Purpose: To develop a fast‐converging SART‐type algorithm and show clinical feasibility in CBCT reconstructions by combining the algorithmic enhancements with a parallel computing hardware (GPU). Methods: SART reconstructs a volumetric image by iteratively conducting volume projection and correction backprojection. However, this reconstruction problem can also be cast as a least squares problem for minimizing the volume projection errors with respect to the scanner projection data. This way, SART can be viewed as equivalent to a gradient method for minimizing the quadratic objective function f(x), with a fixed step‐size.
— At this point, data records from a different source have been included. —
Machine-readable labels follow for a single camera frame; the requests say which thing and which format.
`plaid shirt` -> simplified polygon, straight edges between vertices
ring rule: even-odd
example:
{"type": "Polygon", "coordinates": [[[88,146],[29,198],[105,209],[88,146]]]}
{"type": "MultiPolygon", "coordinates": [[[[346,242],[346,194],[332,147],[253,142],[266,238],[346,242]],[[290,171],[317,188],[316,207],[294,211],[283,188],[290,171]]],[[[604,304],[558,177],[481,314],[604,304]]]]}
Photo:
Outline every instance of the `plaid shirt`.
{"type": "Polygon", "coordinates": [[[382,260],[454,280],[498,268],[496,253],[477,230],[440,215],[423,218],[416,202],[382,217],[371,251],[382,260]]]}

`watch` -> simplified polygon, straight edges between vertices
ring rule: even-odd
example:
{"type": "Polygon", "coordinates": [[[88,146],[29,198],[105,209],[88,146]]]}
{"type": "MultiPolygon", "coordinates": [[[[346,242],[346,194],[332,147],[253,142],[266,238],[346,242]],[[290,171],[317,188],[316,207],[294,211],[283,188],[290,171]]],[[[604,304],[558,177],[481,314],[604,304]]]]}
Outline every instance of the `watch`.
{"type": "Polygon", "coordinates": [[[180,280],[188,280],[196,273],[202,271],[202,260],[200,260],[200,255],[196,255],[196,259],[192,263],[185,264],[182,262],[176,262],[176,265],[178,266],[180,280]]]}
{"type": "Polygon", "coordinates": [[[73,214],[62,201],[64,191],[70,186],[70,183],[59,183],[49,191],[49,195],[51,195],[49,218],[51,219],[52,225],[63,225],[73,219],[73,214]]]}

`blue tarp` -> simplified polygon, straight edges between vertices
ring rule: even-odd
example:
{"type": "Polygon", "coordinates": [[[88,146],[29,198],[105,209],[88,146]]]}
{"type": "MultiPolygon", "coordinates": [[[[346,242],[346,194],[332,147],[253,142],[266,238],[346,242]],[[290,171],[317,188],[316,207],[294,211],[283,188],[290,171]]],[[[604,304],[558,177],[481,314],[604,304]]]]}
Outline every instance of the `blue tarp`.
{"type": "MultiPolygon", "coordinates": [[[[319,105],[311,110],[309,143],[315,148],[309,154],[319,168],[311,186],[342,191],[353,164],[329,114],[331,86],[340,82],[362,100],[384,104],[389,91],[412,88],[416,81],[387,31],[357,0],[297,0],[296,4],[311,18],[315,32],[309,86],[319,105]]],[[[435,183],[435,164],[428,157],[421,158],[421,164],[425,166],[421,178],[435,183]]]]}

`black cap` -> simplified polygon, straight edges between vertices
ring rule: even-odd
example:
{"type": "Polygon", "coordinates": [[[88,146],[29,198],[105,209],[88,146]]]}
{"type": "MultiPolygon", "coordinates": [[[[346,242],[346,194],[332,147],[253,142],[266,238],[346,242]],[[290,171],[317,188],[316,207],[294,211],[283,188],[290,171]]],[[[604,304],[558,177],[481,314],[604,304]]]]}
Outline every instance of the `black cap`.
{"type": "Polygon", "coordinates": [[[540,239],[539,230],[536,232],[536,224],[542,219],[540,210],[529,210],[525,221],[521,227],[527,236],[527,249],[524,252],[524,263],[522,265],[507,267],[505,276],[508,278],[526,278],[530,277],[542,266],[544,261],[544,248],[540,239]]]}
Novelty in this work is that we implemented a simple yet much faster algorithm by computing a unique step‐size at each iteration. We applied this variable step‐size (VS)‐SART algorithm to numerical and physical phantoms for reconstruction. Furthermore, we accelerated the reconstruction by implementing the algorithm on NVIDIA GTX 295 GPU card. CBCT projections of CatPhan phantom were acquired from the Varian TrueBeam system. Results: We first compared SART and VS‐SART using Shepp‐Logan numerical phantom with 180 parallel‐beam projections. As the iterations progress, f(x) is asymptotically minimized for both algorithms but VS‐SART is found to converge much faster. Therefore, for a fixed number of iterations, VS‐SART commands superior image quality. In addition, compared with the FDK algorithm with 364 projections, our VS‐SART algorithm produces visibly equivalent quality CBCT image for CatPhan phantom with only 120 projections, in 12 iterations completed in 33 seconds. This is a factor of three dose reduction while maintaining the reconstruction time acceptable. Conclusions: By approaching SART reconstruction problem from a gradient method perspective, we enhanced the reconstruction speed significantly (i.e., less number of iterations). In addition, with GPU acceleration, the overall reconstruction time is achieved within a clinically viable range. We anticipate that the VS‐SART algorithm can be applied to CT, PET, and SPECT also.